American Studies Leipzig
- Field of research: American Studies
- Location: Leipzig, Germany
- Affiliations: University of Leipzig

= American Studies Leipzig =

American Studies Leipzig is the research and teaching institution for American Studies at University of Leipzig. A transdisciplinary institute focussing on literature and cultural studies, it is the largest institute for American Studies in Eastern Germany.

Established 1997 and supported by donations, Frank Freidel Memorial Library features about 15,000 books and periodicals with a topical focus on the New Deal.

American Studies Leipzig is the fastest-growing institute for American Studies in Germany that is not located in Berlin.

== History ==
In 2003, the Fulbright Commission endowed a newly created Distinguished Chair guest professorship, after the CHE research and education thinktank, part of Bertelsmann Foundation, had attested to the institute's quality.

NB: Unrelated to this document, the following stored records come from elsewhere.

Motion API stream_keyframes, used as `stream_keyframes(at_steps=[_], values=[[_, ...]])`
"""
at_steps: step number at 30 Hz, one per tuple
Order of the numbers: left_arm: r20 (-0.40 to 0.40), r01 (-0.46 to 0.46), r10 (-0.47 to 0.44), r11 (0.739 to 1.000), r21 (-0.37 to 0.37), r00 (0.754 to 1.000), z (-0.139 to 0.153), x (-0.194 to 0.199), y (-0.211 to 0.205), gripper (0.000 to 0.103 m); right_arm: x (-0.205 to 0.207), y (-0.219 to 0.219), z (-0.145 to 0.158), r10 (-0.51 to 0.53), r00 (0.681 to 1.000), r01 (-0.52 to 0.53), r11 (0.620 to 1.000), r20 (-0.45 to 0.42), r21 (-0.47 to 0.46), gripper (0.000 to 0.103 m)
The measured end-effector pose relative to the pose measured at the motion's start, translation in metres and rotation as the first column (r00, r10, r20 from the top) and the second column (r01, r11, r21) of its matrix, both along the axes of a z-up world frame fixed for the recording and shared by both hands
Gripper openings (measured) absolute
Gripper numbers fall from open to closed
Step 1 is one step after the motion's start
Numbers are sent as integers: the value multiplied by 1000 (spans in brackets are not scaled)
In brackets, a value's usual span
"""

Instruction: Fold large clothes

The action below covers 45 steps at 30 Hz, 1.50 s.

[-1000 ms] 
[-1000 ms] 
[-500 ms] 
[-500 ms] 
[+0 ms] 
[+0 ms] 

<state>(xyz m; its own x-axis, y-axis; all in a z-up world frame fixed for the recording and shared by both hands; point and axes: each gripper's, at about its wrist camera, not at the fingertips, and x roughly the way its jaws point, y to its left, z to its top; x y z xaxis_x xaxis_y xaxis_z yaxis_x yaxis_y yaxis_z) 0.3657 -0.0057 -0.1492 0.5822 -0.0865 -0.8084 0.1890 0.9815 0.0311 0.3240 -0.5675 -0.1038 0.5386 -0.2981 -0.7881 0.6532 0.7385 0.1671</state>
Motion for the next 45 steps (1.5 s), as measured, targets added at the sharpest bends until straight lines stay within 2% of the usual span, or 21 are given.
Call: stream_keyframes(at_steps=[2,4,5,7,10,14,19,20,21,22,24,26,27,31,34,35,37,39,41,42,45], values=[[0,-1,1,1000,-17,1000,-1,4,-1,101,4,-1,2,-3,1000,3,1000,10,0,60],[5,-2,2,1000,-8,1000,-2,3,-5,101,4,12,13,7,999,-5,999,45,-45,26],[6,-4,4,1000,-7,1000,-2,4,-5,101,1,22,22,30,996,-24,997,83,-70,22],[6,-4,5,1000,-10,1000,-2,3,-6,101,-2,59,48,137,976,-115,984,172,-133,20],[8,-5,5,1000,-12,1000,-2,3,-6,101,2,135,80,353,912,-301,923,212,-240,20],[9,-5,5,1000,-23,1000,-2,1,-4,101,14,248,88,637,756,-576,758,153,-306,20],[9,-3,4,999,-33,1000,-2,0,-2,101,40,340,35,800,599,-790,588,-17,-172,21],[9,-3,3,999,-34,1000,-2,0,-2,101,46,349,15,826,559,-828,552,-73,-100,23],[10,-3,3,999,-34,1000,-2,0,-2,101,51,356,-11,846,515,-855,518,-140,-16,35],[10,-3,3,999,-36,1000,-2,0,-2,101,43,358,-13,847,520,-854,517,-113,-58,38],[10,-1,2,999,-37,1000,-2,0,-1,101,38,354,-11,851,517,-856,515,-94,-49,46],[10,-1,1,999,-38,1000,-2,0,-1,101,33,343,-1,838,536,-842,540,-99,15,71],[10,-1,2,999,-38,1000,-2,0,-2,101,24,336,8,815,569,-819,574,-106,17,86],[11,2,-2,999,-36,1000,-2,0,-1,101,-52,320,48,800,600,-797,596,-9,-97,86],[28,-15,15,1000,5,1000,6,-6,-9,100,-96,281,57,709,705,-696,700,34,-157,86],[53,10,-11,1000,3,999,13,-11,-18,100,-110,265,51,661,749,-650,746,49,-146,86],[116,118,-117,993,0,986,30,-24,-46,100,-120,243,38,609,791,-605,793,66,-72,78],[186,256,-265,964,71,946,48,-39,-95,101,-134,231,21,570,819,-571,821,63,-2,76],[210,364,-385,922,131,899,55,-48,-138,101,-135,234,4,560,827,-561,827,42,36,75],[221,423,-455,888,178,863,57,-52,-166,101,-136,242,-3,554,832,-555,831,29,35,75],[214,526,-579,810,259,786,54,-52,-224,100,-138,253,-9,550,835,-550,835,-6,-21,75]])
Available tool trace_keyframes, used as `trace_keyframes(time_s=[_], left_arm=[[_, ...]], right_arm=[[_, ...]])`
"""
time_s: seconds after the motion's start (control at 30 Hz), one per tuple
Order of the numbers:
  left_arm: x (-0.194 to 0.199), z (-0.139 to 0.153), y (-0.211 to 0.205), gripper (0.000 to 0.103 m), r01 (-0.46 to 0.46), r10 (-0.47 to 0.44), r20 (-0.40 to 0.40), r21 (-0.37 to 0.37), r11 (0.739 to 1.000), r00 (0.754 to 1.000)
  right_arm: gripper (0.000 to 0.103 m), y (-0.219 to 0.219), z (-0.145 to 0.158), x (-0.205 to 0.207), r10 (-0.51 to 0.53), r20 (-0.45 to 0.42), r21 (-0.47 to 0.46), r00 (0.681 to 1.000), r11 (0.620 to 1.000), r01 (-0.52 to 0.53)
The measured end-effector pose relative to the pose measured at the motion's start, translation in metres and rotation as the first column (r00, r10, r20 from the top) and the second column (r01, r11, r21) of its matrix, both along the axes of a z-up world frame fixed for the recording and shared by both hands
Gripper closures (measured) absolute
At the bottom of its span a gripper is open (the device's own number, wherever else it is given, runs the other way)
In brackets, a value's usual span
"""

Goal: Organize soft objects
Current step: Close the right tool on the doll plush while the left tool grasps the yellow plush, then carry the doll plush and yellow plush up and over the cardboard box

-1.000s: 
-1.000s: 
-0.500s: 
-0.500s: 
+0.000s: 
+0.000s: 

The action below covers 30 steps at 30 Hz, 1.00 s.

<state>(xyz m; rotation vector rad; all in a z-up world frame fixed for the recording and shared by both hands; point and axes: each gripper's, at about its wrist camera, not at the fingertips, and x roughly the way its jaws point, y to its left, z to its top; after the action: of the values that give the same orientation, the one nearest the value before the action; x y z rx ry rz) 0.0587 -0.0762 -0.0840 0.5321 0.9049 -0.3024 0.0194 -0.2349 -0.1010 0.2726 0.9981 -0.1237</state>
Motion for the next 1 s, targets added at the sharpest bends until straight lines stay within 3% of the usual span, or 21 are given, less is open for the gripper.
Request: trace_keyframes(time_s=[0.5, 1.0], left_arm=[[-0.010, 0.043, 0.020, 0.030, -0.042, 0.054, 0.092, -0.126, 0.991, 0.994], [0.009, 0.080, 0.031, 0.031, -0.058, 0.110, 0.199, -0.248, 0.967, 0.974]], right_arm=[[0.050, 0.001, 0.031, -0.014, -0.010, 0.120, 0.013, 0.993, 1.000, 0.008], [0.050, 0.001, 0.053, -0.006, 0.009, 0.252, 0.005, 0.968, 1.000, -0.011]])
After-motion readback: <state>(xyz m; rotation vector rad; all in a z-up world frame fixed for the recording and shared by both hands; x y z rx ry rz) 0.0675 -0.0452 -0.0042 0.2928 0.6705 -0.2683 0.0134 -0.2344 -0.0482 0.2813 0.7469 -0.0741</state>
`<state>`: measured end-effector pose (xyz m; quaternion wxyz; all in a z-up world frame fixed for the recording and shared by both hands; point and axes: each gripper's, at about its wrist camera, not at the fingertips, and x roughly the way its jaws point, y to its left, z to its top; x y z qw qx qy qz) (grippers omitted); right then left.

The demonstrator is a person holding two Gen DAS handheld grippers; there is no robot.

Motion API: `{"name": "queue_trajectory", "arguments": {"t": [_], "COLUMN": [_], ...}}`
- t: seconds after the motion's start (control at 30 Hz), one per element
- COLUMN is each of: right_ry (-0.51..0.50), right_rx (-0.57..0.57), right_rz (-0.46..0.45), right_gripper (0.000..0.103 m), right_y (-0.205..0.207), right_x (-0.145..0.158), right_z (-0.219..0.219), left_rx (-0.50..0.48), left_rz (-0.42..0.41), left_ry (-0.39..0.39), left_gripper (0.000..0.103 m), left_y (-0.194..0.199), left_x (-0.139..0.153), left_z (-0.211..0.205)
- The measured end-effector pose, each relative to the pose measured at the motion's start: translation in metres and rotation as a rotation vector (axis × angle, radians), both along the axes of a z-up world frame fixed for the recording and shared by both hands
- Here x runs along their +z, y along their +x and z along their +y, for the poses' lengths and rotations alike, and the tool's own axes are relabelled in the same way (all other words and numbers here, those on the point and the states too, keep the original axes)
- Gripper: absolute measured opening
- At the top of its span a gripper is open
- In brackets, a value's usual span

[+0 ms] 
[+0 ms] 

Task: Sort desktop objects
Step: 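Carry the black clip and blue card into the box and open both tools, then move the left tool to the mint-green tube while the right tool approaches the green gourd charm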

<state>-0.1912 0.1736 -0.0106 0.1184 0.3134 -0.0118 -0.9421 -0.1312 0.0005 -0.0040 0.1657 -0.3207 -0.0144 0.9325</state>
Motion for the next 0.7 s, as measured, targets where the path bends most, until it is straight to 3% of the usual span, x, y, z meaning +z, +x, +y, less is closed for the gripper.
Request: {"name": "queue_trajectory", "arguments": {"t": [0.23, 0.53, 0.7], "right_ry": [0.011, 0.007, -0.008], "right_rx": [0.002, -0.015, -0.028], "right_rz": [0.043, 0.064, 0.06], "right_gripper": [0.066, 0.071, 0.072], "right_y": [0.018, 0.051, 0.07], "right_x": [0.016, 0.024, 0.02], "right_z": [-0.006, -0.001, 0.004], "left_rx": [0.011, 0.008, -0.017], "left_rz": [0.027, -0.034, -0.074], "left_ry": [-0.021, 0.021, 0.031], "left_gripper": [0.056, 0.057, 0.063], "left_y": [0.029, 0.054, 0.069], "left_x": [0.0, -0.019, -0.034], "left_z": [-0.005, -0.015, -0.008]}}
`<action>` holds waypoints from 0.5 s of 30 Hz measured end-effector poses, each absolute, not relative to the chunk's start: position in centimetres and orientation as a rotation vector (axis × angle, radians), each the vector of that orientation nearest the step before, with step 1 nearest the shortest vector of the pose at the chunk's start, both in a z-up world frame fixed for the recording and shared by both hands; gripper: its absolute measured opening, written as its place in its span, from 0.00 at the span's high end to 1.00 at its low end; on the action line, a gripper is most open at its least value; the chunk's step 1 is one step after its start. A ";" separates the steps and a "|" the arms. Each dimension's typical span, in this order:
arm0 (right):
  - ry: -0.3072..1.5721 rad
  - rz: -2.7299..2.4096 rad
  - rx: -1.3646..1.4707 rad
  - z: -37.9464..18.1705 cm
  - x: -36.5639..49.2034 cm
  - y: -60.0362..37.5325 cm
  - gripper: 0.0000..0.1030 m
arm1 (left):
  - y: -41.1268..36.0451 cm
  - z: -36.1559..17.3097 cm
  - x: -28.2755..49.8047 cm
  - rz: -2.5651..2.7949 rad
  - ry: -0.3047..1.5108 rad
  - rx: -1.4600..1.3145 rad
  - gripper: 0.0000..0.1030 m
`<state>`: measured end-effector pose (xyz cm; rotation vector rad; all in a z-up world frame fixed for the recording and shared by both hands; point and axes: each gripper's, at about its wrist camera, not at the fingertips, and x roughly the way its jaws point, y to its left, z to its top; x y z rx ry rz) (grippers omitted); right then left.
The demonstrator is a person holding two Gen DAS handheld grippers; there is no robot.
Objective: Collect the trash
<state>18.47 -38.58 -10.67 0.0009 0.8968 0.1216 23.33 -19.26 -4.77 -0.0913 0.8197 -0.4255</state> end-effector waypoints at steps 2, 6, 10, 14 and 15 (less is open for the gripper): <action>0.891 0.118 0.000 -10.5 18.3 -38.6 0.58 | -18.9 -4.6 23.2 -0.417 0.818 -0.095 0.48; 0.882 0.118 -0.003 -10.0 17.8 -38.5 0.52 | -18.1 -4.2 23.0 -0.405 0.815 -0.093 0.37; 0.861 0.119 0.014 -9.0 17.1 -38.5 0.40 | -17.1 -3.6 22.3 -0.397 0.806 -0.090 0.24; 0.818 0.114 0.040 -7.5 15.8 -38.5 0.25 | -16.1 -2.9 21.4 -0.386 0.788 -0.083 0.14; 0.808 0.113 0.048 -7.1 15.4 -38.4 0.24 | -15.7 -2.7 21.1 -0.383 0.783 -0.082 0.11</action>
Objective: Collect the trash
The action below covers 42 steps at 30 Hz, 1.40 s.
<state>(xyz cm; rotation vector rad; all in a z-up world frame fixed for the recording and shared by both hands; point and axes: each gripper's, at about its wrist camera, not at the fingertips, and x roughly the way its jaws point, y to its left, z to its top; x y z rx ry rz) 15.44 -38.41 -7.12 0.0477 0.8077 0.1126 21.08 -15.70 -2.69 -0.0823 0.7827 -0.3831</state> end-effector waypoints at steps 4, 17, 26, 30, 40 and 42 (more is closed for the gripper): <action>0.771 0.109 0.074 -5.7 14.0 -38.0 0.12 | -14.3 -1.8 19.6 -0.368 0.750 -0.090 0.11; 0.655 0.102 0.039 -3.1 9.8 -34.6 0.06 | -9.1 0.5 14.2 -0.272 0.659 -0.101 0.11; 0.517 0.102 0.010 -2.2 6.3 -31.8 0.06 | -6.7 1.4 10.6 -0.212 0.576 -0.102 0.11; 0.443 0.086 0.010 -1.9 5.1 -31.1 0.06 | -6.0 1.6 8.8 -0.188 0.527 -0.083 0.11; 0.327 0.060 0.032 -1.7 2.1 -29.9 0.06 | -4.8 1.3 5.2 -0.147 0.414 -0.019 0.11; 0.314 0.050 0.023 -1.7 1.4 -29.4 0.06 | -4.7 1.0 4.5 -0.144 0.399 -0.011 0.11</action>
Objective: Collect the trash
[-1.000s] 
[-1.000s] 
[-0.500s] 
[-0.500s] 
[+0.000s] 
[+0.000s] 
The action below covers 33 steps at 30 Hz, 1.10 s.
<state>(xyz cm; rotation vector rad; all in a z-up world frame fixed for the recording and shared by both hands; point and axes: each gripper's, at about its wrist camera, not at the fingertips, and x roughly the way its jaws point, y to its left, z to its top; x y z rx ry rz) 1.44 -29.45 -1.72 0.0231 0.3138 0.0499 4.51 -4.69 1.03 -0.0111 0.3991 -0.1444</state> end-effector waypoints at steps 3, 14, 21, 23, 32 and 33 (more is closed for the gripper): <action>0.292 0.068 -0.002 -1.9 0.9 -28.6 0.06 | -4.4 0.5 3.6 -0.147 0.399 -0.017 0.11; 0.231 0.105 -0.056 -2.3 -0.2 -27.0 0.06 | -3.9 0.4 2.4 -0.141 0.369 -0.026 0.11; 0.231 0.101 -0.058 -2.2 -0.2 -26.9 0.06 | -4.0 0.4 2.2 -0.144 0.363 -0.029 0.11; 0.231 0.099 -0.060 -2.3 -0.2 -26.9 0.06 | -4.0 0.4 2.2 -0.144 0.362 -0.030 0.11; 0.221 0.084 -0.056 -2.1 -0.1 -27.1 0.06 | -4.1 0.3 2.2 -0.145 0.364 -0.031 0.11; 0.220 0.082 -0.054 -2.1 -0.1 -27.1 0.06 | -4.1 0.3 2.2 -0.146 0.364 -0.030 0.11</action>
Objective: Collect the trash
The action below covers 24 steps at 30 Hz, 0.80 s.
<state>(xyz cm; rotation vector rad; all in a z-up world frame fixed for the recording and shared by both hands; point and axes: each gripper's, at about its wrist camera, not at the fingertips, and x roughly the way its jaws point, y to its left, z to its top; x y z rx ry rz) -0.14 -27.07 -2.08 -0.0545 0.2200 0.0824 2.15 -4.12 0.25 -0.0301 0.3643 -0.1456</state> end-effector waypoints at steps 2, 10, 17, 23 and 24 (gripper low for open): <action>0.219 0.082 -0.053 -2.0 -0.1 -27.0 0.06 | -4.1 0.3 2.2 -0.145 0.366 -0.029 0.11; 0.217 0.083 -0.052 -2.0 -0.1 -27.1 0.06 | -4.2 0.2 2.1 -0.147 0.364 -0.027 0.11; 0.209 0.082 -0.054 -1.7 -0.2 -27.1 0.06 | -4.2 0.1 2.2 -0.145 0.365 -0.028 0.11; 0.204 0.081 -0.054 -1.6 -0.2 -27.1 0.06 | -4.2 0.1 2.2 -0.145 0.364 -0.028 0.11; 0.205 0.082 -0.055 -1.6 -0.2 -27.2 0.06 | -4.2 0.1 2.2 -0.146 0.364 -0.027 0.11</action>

In September 2005, the DAAD created the DAAD Distinguished Chair for American and International Studies guest professorship. This was intended to facilitate the institute's openness to innovation and its dedication to transatlantic studies.

In 2006, the institute succeeded in winning its third guest professorship in only four years. The Picador Chair for Literature is the outcome of a series of events sponsored by Georg von Holtzbrinck Publishing Group in cooperation with DAAD. Its purpose is to invite young English-speaking authors to live, write and teach in Leipzig. Thus, American Studies Leipzig is the only German institute for American studies supplementing its program of literary studies with the perspective of creative artists.

The institute features the largest research corpus on the New Deal in a German university.

== Impact ==
Beyond its meaning for the University, the institute became part of Leipzig's cultural milieu. It features regular public readings by American authors, public events like the HipHop Awareness Week and continuing education of Gymnasium teachers.

For issues of American culture and politics, the institute is an important counterpart for regional and national media. Institute members are often consulted for commentary concerning current events in the US.

== Research ==
The Institute focuses on cultural and literary studies of the United States.

Research at the institute focusses on Ethnic groups, Gender, Immigration to the United States and Popular culture studies.